Warren jumped in and made a clumsy effort to show Third Way a little of the oppressive government razzle-dazzle that the Tea Party got from Barack Obama’s IRS, as chronicled by Politico:
From a senior DC Republican on Sen. Elizabeth Warren (D-Mass.): “The normally savvy Liz Warren may have made a rare misstep … in response to … Third Way publishing an op-ed critical of her populist liberal policy positions. Rather than meet the policy arguments head on in the arena of ideas, Warren chose to fire off an intemperate letter to the CEOs of major financial institutions effectively demanding that they disclose all their corporate contributions to policy wonks and think tanks — implying but not saying that they were stealth underwriters of the op-ed objecting to her own views.
“The Warren letter was a mistake for a number of reasons. First, there is absolutely no evidence beyond feverish conspiracy talk that the banks asked Third Way to write an op-ed critical of Warren. Accusing the banks with no evidence puts Warren in the company of Larouche-like quacks. Second, attacking think tank donors makes Warren look like an opponent of a robust stream of idea development and discussion. This is, to say the least, an odd place for a former Harvard Law School professor to be, and will make even the taciturn pundits at AEI and Brookings very uncomfortable.

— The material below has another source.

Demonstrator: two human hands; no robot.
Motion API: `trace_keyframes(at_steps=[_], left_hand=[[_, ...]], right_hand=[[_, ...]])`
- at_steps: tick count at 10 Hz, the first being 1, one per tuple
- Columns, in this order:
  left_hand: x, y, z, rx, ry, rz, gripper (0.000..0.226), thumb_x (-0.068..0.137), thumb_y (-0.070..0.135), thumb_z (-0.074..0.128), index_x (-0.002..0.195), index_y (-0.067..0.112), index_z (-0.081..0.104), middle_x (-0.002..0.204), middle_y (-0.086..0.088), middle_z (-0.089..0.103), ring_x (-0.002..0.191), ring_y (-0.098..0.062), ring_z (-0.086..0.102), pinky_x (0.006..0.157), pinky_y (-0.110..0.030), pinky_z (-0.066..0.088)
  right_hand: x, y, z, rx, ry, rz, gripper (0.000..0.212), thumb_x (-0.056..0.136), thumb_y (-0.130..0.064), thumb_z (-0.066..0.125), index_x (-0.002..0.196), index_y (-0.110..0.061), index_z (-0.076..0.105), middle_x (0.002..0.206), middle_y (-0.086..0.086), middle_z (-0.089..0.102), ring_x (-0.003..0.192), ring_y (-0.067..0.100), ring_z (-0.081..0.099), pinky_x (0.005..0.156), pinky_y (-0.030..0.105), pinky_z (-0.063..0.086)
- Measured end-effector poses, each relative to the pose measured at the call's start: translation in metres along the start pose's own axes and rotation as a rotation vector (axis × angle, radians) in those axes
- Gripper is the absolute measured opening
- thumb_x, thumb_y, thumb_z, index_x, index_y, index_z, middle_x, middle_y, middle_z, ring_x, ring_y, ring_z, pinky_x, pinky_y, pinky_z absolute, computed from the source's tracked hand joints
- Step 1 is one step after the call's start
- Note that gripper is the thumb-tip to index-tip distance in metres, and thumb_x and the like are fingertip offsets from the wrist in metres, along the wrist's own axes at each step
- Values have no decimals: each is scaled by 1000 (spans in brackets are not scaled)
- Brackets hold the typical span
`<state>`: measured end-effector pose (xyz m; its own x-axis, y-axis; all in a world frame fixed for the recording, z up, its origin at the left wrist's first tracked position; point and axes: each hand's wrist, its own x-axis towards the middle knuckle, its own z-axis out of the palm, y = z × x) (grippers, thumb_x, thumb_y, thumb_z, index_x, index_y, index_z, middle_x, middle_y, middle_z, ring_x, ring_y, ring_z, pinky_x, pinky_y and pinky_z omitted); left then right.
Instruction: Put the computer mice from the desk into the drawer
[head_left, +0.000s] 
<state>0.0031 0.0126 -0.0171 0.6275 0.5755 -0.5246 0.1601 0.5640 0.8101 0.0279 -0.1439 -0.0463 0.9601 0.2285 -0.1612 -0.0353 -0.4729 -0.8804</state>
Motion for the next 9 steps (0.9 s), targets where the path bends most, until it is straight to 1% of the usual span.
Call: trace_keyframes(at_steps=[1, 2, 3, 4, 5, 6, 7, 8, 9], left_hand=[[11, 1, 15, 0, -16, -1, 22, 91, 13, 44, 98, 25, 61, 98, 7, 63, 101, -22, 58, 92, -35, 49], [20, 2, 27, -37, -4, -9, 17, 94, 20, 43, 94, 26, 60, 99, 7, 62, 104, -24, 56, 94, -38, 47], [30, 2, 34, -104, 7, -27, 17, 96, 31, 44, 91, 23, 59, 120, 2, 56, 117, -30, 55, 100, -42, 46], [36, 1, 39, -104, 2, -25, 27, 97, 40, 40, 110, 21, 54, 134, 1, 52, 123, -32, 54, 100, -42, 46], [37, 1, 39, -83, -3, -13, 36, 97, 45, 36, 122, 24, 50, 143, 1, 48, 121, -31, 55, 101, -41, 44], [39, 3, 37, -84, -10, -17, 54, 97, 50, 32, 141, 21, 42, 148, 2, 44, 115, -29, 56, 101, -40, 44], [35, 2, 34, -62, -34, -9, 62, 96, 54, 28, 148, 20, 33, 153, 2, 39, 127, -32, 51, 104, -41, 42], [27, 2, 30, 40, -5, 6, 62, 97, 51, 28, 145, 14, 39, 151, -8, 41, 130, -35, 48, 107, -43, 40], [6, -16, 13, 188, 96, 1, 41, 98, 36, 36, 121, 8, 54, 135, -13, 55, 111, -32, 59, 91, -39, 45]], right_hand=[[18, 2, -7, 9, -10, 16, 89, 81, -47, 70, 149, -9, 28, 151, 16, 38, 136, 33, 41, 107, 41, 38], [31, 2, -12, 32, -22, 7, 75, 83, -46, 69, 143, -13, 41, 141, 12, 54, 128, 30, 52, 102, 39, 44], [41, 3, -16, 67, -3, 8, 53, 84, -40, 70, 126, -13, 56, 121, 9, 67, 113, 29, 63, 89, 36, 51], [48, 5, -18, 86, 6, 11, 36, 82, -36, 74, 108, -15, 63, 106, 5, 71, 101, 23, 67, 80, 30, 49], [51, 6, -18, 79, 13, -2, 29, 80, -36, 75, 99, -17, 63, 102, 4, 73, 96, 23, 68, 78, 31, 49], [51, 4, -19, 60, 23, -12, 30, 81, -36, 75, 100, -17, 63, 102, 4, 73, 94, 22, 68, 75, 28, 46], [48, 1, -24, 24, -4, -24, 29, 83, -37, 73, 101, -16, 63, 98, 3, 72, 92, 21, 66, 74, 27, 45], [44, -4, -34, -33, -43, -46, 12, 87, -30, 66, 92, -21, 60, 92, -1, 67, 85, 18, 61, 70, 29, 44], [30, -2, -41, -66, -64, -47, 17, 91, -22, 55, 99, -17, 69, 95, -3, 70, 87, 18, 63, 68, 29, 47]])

“Third, Warren’s ‘give me the names’ edict, sounds uncomfortably like the kind of demand that Joe McCarthy would have made in the 1950s. The response that silenced him ironically came from a Massachusetts lawyer, Joseph Welch — who simply looked McCarthy in the eye and said ‘at long last, have you left no sense of decency?’ Indeed.”
Is there anyone who really thinks liberals value “a robust stream of idea development and discussion” any more?  They’re all about obedience and submission.  They want power, which is diluted by meaningful dissent.  They most certainly don’t want to hear anyone linked to Democrat politics puncture the “we can have it all fantasy” that underlies their entire ideology.
That’s what Barack Obama’s Big Lie was all about, remember: promising people they could keep their existing insurance plans, that nothing would change for them at all, while ObamaCare showered benefits on a needy and deserving few.  In other words, he was pretending that a compulsory program was voluntary.  That’s what the fantasy criticized by Cowan and Kessler boils down to, and it’s the secret liberals absolutely cannot tolerate voters learning about their agenda… not while it’s still possible to vote against them.